Risk of adenocarcinoma of the oesophagus:

Oesophageal adenocarcinoma (AC) risk is more than 11 times higher in people with Barrett's oesophagus (BO) versus the general population, a cohort study showed.[1]

Oesophageal AC develops in around 1 per 1,000 BO patients per year [1,2]

  • on the basis of these risk levels 3-10% of people with Barrett’s oesophagus in the UK will develop oesophageal AC in their lifetime

However, previous studies estimate a much higher risk of around 1 oesophageal AC case per 160-190 BO patients per year.[4,5]

  • on the basis of these risk levels 7-13% of people with Barrett’s oesophagus in the UK will develop oesophageal AC in their lifetime.[3]

Oesophageal AC risk among BO patients increases with BO extent (higher in long-segment than short-segment) and severity (progressively higher through non-dysplastic[4,6] low-grade dysplastic or high-grade dysplastic).

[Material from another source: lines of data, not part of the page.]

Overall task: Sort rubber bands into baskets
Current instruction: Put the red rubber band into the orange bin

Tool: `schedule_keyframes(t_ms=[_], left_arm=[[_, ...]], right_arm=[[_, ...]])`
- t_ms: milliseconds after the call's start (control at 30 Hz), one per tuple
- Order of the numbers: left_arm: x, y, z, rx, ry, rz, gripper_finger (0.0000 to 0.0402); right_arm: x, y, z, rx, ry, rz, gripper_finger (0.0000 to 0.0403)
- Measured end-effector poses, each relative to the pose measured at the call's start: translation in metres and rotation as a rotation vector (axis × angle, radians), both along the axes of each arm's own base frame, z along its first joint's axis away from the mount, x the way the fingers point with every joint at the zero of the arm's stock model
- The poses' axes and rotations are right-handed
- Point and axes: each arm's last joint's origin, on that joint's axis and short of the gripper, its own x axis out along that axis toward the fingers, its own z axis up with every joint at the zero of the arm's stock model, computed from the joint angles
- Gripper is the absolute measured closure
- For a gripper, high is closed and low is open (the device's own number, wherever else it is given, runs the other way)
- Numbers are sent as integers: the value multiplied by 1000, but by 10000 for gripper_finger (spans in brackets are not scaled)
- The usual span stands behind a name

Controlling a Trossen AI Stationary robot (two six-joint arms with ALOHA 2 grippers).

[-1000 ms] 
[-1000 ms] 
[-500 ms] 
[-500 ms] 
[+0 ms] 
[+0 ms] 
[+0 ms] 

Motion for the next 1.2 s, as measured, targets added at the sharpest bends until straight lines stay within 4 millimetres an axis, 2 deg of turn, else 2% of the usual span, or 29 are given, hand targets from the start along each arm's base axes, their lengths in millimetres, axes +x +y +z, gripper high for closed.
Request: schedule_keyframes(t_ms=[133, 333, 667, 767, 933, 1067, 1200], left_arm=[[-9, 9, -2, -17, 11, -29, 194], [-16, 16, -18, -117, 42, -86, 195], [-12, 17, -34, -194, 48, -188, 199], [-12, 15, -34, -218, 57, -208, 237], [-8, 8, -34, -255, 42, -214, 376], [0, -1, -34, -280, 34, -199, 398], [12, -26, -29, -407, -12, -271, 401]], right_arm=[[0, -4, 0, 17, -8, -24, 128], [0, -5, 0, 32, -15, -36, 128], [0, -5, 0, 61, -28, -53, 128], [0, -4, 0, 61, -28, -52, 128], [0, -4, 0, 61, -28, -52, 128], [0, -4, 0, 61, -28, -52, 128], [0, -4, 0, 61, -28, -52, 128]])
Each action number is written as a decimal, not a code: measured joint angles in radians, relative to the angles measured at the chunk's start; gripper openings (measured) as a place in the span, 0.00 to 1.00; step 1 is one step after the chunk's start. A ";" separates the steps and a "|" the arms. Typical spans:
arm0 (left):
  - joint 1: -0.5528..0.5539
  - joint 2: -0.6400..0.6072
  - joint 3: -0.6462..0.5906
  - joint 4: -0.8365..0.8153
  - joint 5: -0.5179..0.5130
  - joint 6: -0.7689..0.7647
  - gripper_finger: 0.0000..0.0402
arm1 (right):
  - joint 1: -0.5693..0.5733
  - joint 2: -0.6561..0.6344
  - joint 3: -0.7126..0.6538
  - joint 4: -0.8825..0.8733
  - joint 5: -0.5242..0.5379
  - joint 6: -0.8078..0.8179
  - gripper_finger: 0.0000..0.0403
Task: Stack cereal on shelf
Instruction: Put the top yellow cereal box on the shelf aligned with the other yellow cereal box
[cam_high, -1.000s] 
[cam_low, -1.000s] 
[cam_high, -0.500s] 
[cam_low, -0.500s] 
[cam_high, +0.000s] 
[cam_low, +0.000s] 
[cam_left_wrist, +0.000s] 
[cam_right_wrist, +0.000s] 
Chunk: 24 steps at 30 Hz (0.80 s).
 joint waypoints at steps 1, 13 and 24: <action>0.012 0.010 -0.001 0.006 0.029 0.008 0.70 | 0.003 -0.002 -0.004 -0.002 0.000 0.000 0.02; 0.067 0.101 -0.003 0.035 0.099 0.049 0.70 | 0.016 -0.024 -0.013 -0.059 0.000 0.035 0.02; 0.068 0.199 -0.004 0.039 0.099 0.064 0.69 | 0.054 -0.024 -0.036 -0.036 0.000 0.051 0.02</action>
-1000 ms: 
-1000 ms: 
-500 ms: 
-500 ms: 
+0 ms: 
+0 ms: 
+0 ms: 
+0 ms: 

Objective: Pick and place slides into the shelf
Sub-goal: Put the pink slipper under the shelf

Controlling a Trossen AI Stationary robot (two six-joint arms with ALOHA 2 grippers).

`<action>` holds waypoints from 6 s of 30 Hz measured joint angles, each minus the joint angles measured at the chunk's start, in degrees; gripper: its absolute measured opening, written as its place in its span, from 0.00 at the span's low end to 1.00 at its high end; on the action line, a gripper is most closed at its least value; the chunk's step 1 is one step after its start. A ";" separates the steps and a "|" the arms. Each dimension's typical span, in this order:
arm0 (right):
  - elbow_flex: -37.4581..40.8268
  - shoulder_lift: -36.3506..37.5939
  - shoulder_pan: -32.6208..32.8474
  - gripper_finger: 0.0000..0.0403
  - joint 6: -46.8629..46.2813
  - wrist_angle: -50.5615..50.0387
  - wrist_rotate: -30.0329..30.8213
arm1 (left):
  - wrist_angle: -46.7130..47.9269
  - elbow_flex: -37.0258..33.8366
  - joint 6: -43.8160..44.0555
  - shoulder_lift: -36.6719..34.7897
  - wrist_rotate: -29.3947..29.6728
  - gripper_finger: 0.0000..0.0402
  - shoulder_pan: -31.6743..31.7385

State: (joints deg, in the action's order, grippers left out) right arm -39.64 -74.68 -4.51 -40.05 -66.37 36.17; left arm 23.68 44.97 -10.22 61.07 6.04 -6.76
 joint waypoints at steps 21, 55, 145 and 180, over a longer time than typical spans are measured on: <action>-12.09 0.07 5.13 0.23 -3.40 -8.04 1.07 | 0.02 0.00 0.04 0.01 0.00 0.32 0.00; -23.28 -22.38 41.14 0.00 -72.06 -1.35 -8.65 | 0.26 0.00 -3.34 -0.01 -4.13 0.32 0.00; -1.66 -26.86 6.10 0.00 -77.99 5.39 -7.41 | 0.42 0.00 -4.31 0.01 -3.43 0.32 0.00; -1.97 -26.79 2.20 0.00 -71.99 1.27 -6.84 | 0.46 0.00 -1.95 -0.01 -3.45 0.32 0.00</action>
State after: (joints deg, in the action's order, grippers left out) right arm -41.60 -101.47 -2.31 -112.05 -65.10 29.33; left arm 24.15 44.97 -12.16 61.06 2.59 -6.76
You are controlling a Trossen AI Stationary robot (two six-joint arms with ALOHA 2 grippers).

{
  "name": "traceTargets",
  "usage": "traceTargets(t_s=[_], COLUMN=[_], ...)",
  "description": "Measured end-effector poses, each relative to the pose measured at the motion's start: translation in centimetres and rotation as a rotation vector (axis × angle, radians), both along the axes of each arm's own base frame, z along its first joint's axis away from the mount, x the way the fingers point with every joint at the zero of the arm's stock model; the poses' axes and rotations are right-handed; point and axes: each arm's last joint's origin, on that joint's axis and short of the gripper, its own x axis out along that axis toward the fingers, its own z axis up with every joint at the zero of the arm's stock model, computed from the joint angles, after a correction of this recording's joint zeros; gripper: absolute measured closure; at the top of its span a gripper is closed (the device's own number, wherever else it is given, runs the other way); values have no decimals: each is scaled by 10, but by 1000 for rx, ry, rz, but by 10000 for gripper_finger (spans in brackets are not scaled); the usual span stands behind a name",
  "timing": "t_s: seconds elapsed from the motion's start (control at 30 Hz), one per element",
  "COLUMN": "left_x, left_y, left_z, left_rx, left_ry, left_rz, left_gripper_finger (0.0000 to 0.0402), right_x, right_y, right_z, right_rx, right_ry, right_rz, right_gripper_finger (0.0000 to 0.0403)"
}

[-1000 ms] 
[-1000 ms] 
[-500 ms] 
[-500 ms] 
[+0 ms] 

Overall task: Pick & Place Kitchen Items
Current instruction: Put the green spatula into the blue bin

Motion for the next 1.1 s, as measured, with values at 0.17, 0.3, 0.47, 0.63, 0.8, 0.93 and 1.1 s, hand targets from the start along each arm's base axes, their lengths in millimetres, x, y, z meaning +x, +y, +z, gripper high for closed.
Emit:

Oesophageal AC risk among BO patients may be higher in males than females, and in smokers than non-smokers.[7]

Factors affecting risk of oesophageal AC if BO:

  • risk of oesophageal AC or BO with high-grade dysplasia, among BO patients, is 71% lower in those using proton pump inhibitors (PPIs), and 36% lower in those using cyclooxygenase (COX) inhibitors, versus non-users, meta-analyses have shown.[8,9]

  • risk reduction with PPI use may be greater in, or limited to, longer-term use.[8]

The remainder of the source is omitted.